Concetto Serranò, detto Cocò, a guardarlo (baffoni neri corvini e coppola da brigante), incarna già a prima vista l’immagine di un italiano ormai pressoché estinto.
Vive in una casa anni ‘50, nell’hinterland milanese, arredata come quella di un nonno, con alberi da frutta e nanetti sopra il cancello.

Assiduo frequentatore di mercatini dell’usato, colleziona modellini d’auto d’epoca e sogna a breve di comprare una vera 1100 del ‘67.
Ama la TV in bianco e nero, quella di Totò, Peppino, Eduardo de Filippo e Aldo Fabrizi.

Figlio di papà calabrese e mamma siciliana, conosce da vicino, fin dalla tenera età le meraviglie del profondo sud italiano ed il mare, assieme ai vecchi “paesielli” incantati, diventano per lui un forte riferimento.
Nato e cresciuto a Milano, oggi è un artista nottambulo e assiduo frequentatore di locali; è stravagante, curioso e assetato di ispirazione.

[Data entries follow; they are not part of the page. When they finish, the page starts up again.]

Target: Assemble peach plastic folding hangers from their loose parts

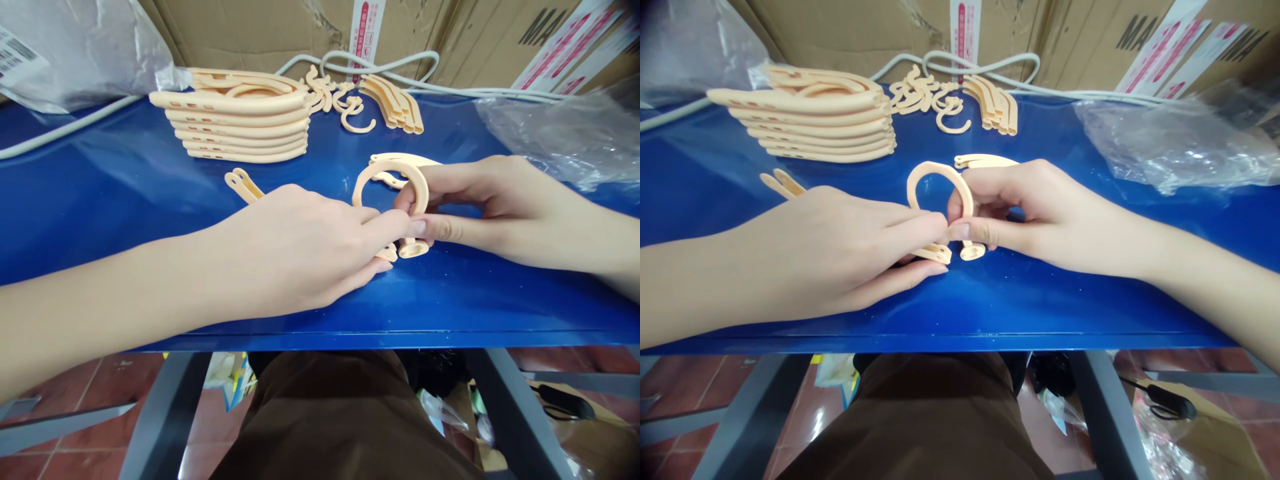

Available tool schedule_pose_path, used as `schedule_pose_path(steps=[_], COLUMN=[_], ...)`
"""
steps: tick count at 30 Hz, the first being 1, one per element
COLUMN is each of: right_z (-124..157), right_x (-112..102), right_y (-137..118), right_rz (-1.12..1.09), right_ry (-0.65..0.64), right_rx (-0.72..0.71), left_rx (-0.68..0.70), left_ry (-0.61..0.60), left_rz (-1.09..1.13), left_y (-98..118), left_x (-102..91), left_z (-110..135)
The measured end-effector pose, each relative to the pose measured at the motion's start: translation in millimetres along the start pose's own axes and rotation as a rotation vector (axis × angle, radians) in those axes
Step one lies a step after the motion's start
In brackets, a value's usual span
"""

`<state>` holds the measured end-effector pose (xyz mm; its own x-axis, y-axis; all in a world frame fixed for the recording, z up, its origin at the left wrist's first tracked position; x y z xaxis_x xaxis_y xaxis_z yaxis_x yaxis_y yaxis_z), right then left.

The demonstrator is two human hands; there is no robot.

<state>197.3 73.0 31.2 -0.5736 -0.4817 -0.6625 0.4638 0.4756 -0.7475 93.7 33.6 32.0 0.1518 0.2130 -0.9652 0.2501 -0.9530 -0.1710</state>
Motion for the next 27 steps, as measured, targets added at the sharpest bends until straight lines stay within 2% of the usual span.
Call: schedule_pose_path(steps=[10,16,24,27], right_z=[-2.0,-3.3,-1.9,-1.1], right_x=[-0.6,-0.5,-0.5,1.3], right_y=[-5.3,-4.0,-4.6,-4.3], right_rz=[0.020,0.015,0.040,0.008], right_ry=[-0.020,-0.022,-0.012,-0.028], right_rx=[0.022,0.064,0.040,0.010], left_rx=[0.027,0.005,0.036,0.025], left_ry=[0.031,-0.086,0.033,0.029], left_rz=[-0.081,-0.082,-0.036,-0.034], left_y=[1.4,1.3,1.2,1.0], left_x=[-2.2,2.5,0.0,1.8], left_z=[3.1,1.2,4.3,3.1])
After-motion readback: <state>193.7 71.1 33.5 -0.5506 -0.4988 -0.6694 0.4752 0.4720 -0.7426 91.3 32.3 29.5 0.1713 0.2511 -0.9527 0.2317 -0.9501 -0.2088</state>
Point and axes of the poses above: each hand's wrist, its own z-axis away from the middle knuckle, its own x-axis out of the palm, y = z × x, the point moved 10 cm from there along -z, towards the middle knuckle, and after that the axes turned 12 degrees about x, right-handed, at the moved point
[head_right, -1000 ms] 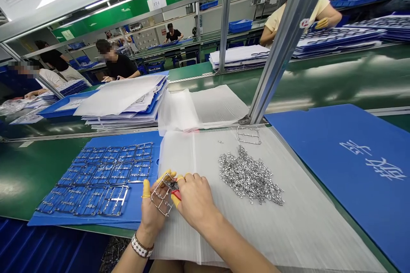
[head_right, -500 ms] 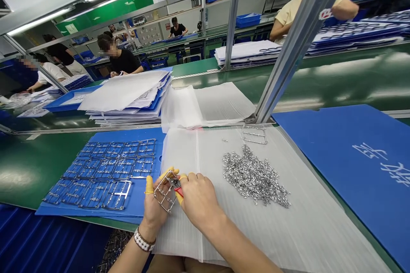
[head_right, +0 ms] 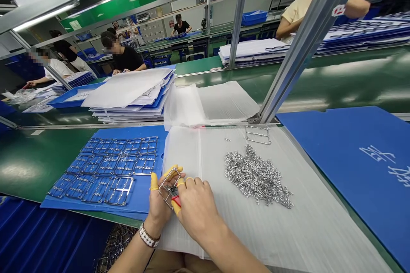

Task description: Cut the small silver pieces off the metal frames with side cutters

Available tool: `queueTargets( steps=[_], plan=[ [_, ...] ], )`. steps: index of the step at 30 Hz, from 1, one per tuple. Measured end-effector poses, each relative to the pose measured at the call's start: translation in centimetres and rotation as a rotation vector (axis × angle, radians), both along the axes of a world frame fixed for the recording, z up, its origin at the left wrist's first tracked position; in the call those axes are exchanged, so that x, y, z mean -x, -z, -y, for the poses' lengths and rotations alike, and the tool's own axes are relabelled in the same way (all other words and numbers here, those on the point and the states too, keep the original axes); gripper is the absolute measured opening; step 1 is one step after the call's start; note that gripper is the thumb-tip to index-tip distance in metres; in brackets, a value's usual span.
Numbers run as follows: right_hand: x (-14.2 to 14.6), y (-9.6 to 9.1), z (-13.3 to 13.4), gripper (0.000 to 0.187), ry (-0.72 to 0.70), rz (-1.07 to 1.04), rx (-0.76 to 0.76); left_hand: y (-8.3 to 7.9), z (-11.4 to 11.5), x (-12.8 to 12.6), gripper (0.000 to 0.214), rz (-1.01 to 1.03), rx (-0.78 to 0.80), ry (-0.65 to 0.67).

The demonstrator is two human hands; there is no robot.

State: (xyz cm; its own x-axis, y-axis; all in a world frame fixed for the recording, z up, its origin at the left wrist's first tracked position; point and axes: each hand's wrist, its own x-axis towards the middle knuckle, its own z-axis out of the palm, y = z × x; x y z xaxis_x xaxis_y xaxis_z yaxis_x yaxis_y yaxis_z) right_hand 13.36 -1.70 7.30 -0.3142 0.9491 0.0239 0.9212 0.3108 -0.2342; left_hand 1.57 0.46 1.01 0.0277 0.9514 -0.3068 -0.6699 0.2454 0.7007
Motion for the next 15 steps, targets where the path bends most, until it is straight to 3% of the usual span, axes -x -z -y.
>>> queueTargets(
  steps=[9,15],
  plan=[
    [-0.5,0.3,0.2,0.019,-0.009,0.040,0.003,-0.3,0.2,0.1,0.061,-0.020,0.008,-0.016],
    [-1.8,0.9,0.9,0.017,0.026,0.044,0.031,-1.0,-0.3,0.5,0.061,0.075,0.082,-0.001]
  ],
)
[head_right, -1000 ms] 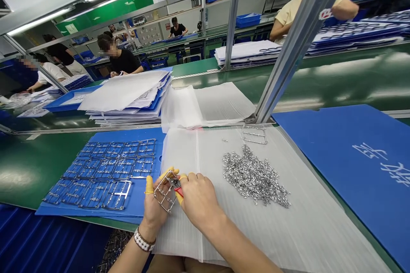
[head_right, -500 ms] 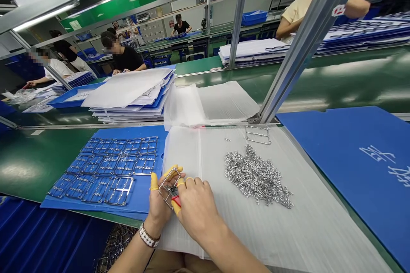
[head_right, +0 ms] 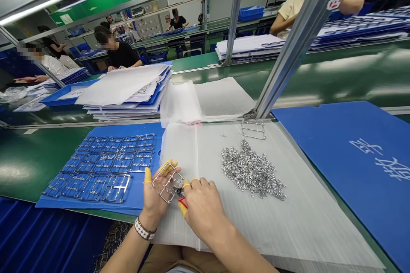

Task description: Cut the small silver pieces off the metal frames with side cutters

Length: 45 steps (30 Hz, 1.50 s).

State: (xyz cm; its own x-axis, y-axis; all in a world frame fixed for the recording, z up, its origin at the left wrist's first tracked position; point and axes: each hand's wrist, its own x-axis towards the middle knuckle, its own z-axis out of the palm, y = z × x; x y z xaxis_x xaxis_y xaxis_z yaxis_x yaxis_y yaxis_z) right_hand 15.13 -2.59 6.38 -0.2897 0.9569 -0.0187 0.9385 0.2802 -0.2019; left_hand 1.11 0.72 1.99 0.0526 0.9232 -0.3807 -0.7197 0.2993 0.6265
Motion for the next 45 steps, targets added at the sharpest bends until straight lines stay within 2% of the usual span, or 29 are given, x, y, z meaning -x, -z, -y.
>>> queueTargets(
  steps=[12,21,26,45],
  plan=[
    [0.8,0.4,0.0,0.020,-0.014,0.027,0.011,-0.2,0.1,-0.8,0.061,-0.029,-0.057,-0.046],
    [0.5,-0.2,-0.4,0.016,-0.016,0.043,0.048,0.0,-0.3,-0.3,0.062,-0.021,-0.080,-0.077],
    [-0.3,-0.2,-1.3,0.019,0.054,0.048,0.025,0.0,-0.2,-0.2,0.064,0.003,-0.101,-0.053],
    [-0.4,0.3,-1.7,0.010,0.053,0.058,0.029,-0.1,0.1,-0.3,0.064,-0.028,-0.107,-0.044]
  ],
)
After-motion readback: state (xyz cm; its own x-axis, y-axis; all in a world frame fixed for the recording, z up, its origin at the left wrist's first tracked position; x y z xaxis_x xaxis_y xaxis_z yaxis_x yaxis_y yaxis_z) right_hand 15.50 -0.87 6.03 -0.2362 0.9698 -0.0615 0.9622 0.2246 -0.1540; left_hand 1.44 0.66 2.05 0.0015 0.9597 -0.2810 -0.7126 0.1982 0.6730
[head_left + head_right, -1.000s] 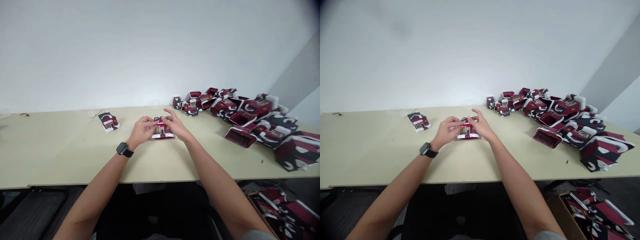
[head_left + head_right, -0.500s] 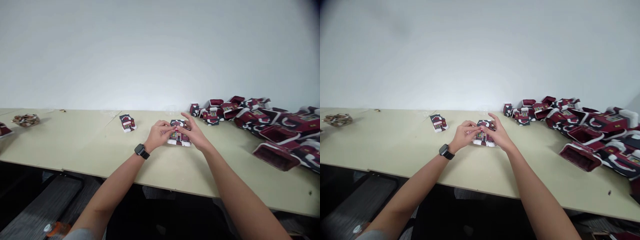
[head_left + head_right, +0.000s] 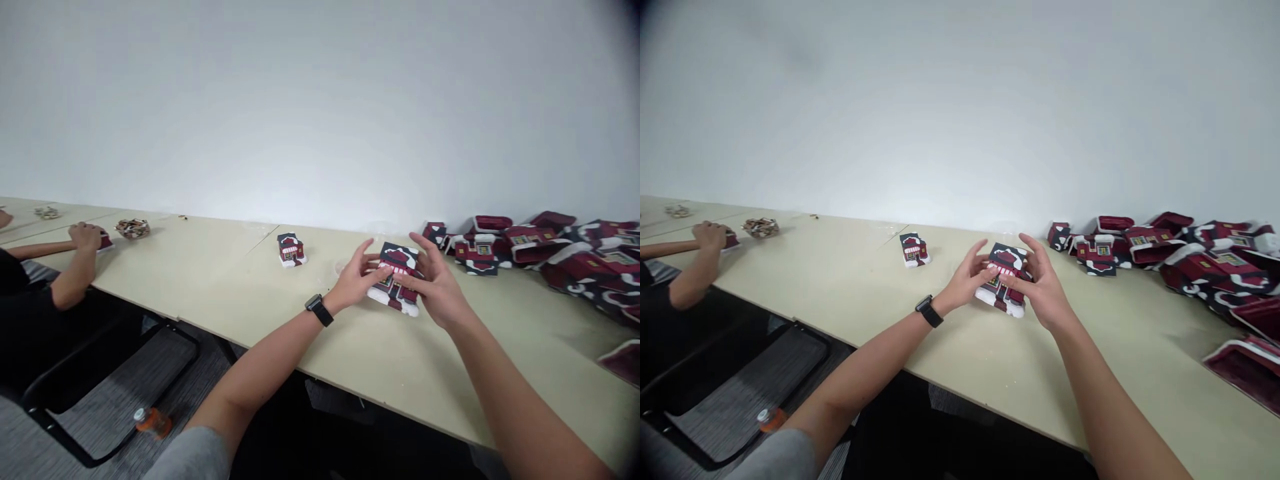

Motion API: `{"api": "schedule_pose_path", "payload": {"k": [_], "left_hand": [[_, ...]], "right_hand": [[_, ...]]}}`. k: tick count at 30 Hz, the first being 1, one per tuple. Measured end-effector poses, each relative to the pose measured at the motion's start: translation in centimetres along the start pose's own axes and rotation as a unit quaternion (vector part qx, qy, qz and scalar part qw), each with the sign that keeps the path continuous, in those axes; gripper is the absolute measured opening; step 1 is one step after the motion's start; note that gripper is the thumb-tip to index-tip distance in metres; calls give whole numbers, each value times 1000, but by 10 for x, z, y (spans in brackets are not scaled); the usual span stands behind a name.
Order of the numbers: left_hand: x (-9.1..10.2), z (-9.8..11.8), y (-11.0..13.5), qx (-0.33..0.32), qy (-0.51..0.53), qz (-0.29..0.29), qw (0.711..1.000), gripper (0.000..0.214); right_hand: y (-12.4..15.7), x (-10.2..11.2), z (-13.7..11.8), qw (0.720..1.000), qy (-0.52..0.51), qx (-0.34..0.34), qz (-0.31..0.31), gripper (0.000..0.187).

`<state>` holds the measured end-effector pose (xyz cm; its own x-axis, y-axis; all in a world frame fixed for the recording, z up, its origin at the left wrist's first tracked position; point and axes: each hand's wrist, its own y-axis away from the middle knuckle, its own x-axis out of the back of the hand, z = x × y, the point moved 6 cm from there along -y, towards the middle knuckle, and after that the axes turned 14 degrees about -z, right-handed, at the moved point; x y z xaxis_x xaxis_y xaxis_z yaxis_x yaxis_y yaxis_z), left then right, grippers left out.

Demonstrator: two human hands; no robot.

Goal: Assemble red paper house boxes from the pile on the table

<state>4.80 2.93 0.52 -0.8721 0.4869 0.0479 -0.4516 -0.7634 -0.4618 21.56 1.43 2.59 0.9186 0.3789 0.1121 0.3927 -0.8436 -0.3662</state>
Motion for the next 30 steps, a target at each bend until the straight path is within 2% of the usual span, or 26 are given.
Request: {"api": "schedule_pose_path", "payload": {"k": [2,4,9,13,16,22,30], "left_hand": [[-2,-4,-1,24,19,-24,999,85],[-1,-4,-2,25,17,-17,999,78],[3,3,0,-8,6,42,999,79],[4,5,1,-13,0,52,999,79],[5,4,1,-6,-9,44,999,78],[8,1,2,-7,-65,34,997,76],[10,19,9,-13,-188,1,982,76]], "right_hand": [[1,-3,0,1000,-5,0,-3,104],[1,-5,1,1000,-12,-8,-4,102],[1,-8,7,998,-26,-53,11,92],[1,-10,12,994,-4,-108,0,80],[1,-12,10,995,7,-96,-10,72],[2,-13,6,995,11,-97,-17,71],[1,-17,10,997,-17,-76,-26,74]]}}
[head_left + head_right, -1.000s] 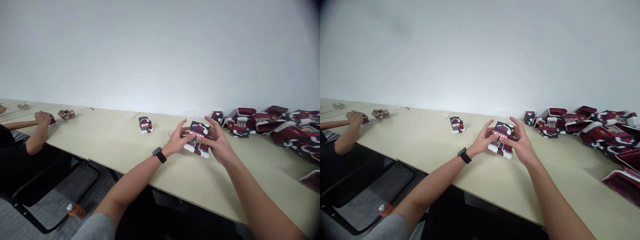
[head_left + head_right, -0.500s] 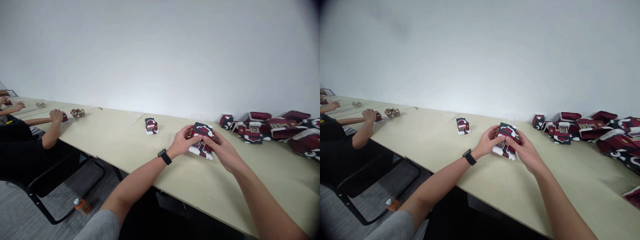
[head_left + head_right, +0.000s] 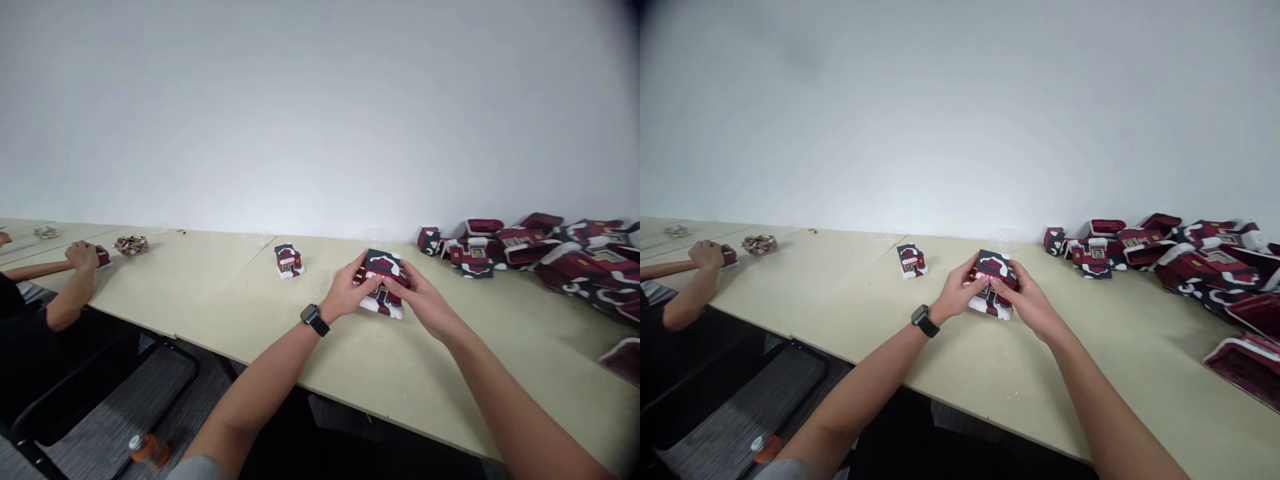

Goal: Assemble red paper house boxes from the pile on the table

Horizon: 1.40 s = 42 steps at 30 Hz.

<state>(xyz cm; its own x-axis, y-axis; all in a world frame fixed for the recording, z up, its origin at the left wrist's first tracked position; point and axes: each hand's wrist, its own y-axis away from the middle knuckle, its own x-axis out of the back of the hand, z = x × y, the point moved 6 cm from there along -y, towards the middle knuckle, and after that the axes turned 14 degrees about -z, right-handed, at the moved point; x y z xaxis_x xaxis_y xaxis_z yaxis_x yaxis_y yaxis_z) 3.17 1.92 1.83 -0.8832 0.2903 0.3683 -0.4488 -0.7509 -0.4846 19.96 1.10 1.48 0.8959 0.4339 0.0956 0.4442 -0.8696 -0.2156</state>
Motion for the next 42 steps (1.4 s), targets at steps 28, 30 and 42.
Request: {"api": "schedule_pose_path", "payload": {"k": [28,30,42], "left_hand": [[2,4,-2,17,5,13,1000,68],[1,4,-3,19,1,12,1000,65],[1,5,-2,22,-10,11,1000,61]], "right_hand": [[0,-2,4,999,-32,8,15,74],[-1,-1,4,999,-36,11,18,75],[-1,-1,1,1000,12,3,21,72]]}}
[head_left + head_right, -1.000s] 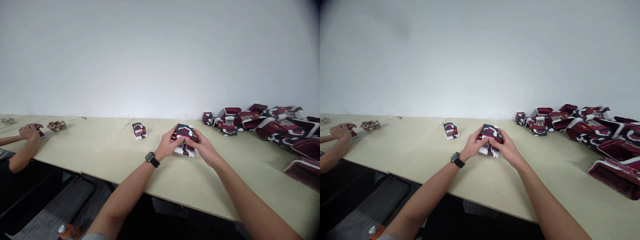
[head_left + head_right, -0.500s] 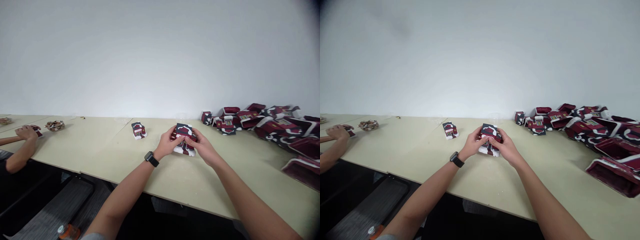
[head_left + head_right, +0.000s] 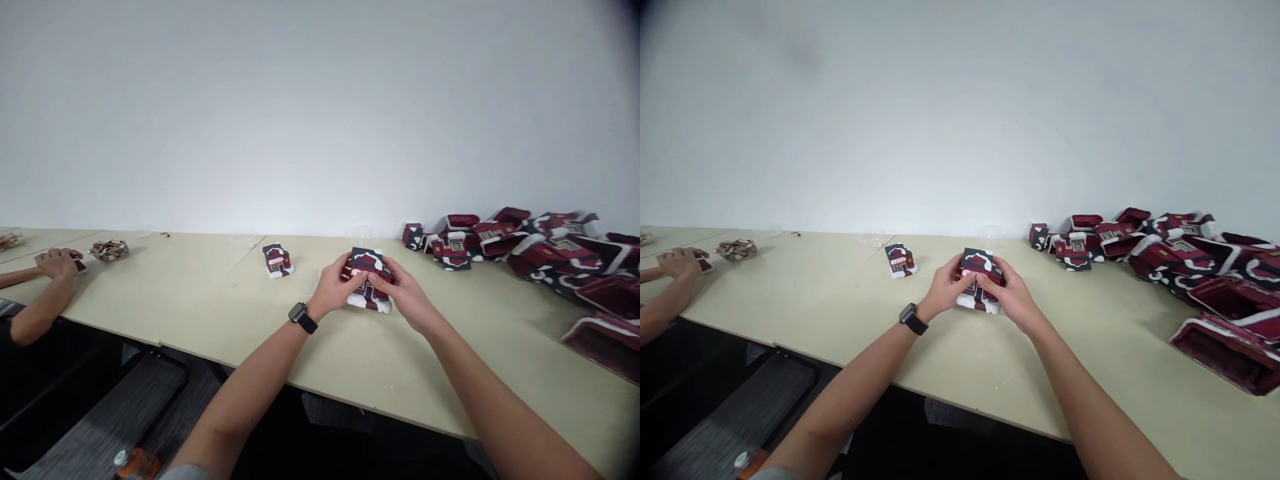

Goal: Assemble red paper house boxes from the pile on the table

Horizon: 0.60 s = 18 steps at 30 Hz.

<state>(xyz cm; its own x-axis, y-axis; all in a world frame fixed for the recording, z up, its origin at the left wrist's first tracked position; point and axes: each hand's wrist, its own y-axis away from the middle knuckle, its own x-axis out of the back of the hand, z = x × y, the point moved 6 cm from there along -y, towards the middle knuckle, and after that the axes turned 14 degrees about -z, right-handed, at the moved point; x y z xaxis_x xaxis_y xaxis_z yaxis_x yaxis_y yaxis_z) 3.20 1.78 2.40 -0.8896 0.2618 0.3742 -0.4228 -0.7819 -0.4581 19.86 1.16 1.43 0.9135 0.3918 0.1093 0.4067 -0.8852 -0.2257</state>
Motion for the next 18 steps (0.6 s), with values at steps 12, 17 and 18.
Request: {"api": "schedule_pose_path", "payload": {"k": [12,17,18], "left_hand": [[0,-1,-1,1,0,-1,1000,51],[0,-1,-1,0,11,-4,1000,50],[0,-1,-1,-1,12,-5,1000,50]], "right_hand": [[3,-4,-7,1000,-19,21,-10,64],[3,-4,-7,999,-10,28,-14,60],[3,-4,-7,999,-11,27,-13,61]]}}
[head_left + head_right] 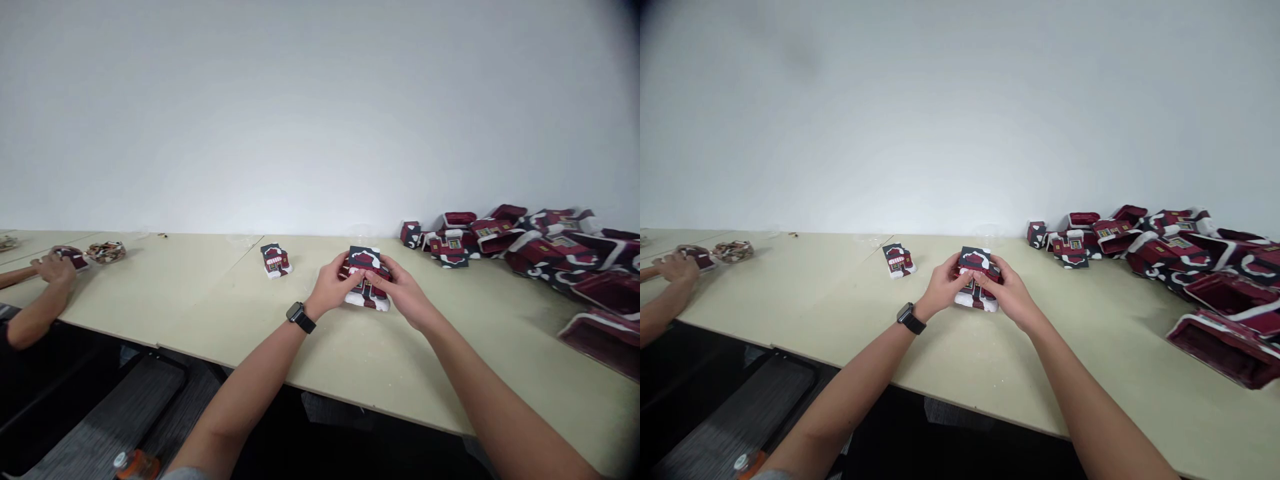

“Autotram”, l’album di esordio, incarna appieno la personalità di Concetto Serranò.
La fisarmonica, i ritmi bandistici e tarantellati, le melodie allegre e festose, i racconti al contempo crudi ed ironici, rimandano ad un senso di appartenenza e di italianità latente nell’ascoltatore, che apre quella parte del cuore spesso addormentata dalla dispersione dei tempi moderni.
L’Autotram viaggia tutta notte, lentamente, nelle circonvallazioni milanesi, osserva, annota e racconta vicende e personaggi di poetica metropolitana. Il suo conducente tenta la fuga verso un altrove lontano, fatto di mare, di sole e di vecchie Alfasud; ma il mezzo è lento ed inchiodato all’asfalto. Non restano che i ricordi, i desideri e la fantasia che sarà sempre l’ultima a morire.

La città, cattiva ed accattivante, diventa così un fumetto naif.